Total assets rose to £3.8bn despite a planned contraction of the balance sheet in 2019 as the savings franchise remained strong with three per cent growth in 2020.
The society saw a reduction in net interest income and net interest margin compression as it held savings rates for branch customers for over six months in the ultra-low interest rate environment. It also saw a fall in fee income driven by very low levels of activity in the first half of the year and its decision to exit estate agency in the summer.
Chief executive officer, David Marlow, said: “2020 was not the year we were expecting, but once we understood the significance of the threat of the virus, we acted quickly on our three key priorities: to ensure the wellbeing of our colleagues; to protect and serve our members; and to support our communities.
“In everything we have done in 2020, we have sought to be true to our mutual ethos. In fact, the challenges of the pandemic have enabled us to demonstrate the real benefits of mutuality to our members. Over the years, we have built up a significant capital surplus and the board was unanimous that we should deploy some of this capital to support our members and communities in a time of crisis.”
The society implemented a task team focused on the health, safety and wellbeing of its members and colleagues, keeping branches open throughout the first lockdown.
More than 3,000 members used the mortgage payment holiday facility during the year. The society also provided funding to The Trussell Trust foodbank network, The SilverLine phone-befriending service, BookTrust and its long-term charity partner Framework.
Lettings and home sales
Its strategic alliance with the Belvoir Group allowed access to discounted home selling and lettings services for members. However, the mutual closed some branches at the end of 2020 ‘as part of the decision regarding estate agency and a review of the branch network,’ but completed five refurbishments of other branches at the end of the year – with more planned.
The society also launched its first savings app and will relaunch its saving brand Beehive money at the end of the year. More than 35,000 members are saving into Lifetime Isas to save for a first home or pension.
The society has less than 50 accounts three months or more in arrears, but expects an increase in arrears over the next year so has recorded an increased impairment charge of £2.9m.

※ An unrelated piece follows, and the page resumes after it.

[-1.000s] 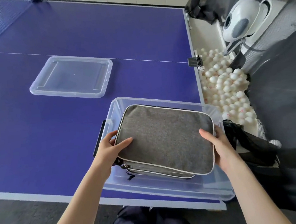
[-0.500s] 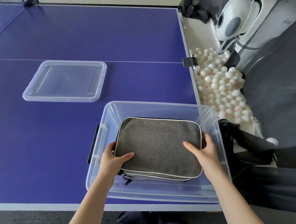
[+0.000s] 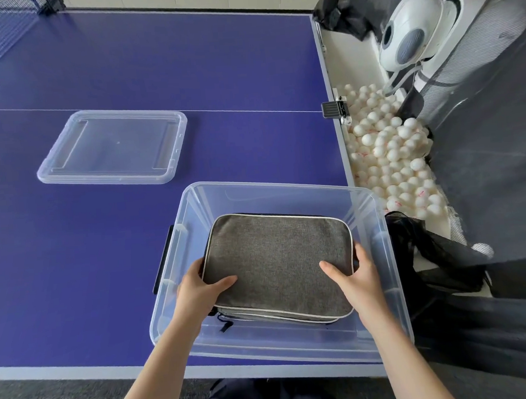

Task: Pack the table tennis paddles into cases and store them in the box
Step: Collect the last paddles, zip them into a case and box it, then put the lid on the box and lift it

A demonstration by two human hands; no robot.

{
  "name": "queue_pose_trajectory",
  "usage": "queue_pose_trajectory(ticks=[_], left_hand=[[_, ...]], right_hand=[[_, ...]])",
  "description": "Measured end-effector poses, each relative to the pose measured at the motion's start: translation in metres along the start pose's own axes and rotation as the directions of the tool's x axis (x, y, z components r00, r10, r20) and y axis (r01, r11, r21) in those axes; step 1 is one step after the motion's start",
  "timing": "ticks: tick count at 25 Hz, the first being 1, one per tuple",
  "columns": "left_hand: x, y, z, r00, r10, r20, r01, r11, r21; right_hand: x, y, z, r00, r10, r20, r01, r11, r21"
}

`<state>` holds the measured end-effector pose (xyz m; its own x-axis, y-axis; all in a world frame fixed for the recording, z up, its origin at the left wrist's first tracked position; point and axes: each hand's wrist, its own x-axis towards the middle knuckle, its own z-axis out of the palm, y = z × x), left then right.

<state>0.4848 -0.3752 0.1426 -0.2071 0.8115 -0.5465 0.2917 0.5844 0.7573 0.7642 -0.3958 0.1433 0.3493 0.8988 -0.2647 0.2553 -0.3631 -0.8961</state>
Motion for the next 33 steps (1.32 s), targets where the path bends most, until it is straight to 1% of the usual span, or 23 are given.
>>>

Marlow said: “We believe that the actions we have taken, achieved without taking government subsidy, have been the right thing to do and in the best interests of our members. 2020 was a unique opportunity for us to demonstrate the benefits of being a member of a mutual organisation and we trust that this is appreciated by all our members.”
He added: “We also plan to invest in our mortgage capability to ensure we are a more relevant and efficient lender. With interest rates set to remain low and potentially even go negative, we expect margins to remain compressed, but we nonetheless expect to stabilise our margin in 2021, striking the right balance between historically low lending rates and offering our savers a fair return.”